Image credit: Aleksandra Pospiech
One of the interesting and robust nuggets from behavior genetics is that heritability of psychological traits increases as one ages. Imagine for example you have a cohort of individuals you follow over their lives. At the age of 1 the heritability of I.Q. may be ~20%. This means that ~20% of the variation in the population of I.Q. explained by variation in the genes of the population. More concretely, you would only expect a weak parent-offspring correlation in I.Q. in this sample. At the age of 10 the heritability of I.Q. in the same sample may be ~40%, and in mature adulthood it may rise to ~80% (those are real numbers which I’ve borrowed from Robert Plomin). Many people find this result rather counterintuitive. How can a trait like intelligence become “more genetic”?
Remember that I’m talking about heritability here, not an ineffable “more” or “less” quantum of “genetic” aspect of a trait. In other words: does variation in genes due to different parental backgrounds matter for a trait? Second, the nature of psychological traits is somewhat slippery and plastic. As I’ve noted before the correlation between a score on a 10-world vocabulary test and general intelligence is pretty good. You can expect people with high scores on the vocabulary test to have higher I.Q.’s than those who have low scores. But if you take an individual and lock them in a room without human contact for their first 15 years, they are unlikely to exhibit any such correspondence. You don’t have to be a rocket scientist to understand why. Quantitative behavior genetic traits are complex and are subject to a host of background conditions, and express themselves in an environmental context.

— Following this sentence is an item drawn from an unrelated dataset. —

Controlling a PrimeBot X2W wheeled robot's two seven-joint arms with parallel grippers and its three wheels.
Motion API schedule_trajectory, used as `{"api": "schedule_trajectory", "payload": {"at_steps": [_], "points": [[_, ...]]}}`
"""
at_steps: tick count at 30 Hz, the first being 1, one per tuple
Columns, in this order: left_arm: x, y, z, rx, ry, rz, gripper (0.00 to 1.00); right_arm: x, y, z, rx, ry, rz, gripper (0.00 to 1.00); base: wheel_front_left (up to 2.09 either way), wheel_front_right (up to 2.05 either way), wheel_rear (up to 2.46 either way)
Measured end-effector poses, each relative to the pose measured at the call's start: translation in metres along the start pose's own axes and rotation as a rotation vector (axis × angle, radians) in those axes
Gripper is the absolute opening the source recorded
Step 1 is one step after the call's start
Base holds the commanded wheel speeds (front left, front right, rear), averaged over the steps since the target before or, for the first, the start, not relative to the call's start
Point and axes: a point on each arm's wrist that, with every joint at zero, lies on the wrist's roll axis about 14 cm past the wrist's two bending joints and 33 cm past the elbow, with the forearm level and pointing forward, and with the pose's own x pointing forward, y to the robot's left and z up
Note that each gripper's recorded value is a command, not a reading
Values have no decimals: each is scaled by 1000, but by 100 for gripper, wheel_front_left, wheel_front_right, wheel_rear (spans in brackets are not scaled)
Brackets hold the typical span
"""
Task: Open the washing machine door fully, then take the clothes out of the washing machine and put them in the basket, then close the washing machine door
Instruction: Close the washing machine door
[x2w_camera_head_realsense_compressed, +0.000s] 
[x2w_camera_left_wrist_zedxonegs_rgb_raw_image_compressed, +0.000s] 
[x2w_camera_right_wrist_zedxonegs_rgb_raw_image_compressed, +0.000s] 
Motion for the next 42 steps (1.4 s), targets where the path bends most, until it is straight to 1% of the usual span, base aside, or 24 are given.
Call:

So why can you explain more of the variance of a psychological trait like I.Q. at age 40 than at age 5 with genes? It has to do with environment. Specifically, intelligence isn’t something you’re born with, it’s something that you develop over time, through a complex confluence between biology and environment. The developmental process exhibits a level of contingency as well. Decision A redounds to the choice between B and C, which redounds between a further set of choices. Small initial differences in disposition and talent can compound over time through positive feedback loops. Practice may make perfect, but perfection may be a goal to which you aspire only if you have initial talent or inclination.
In other words, your genetic disposition can shape the environment you select, which can then serve to express your genetic potential in a specific manner. Children have less power in selection of their environment than adults. Over time the model is that environmental variables which differentiate children diminish in importance as they select contexts and situations which express their own preference sets as adults. This dynamic can be illustrated with a rather strange example. Consider two siblings who are pressured to be academic by their parents. One has a natural disposition toward scholarly activities, while the other does not. Their realized performance difference in youth may be small. People can respond to incentives! But at 18 the two siblings become adults, and begin to make their own decisions. At 25 one sibling may be a university drop out, and the other a graduate student. The modest differences in adolescence may start amplifying due to the positive feedback loops which consist of a set of choices which exhibit dependencies. Of course siblings would tend to be more similar than two random individuals off the street. But even within families there is genetic variance and so innate differences of disposition (the average difference in I.Q. between siblings is about the same as the average difference in I.Q. between two random people off the street, one standard deviation, or 15 points).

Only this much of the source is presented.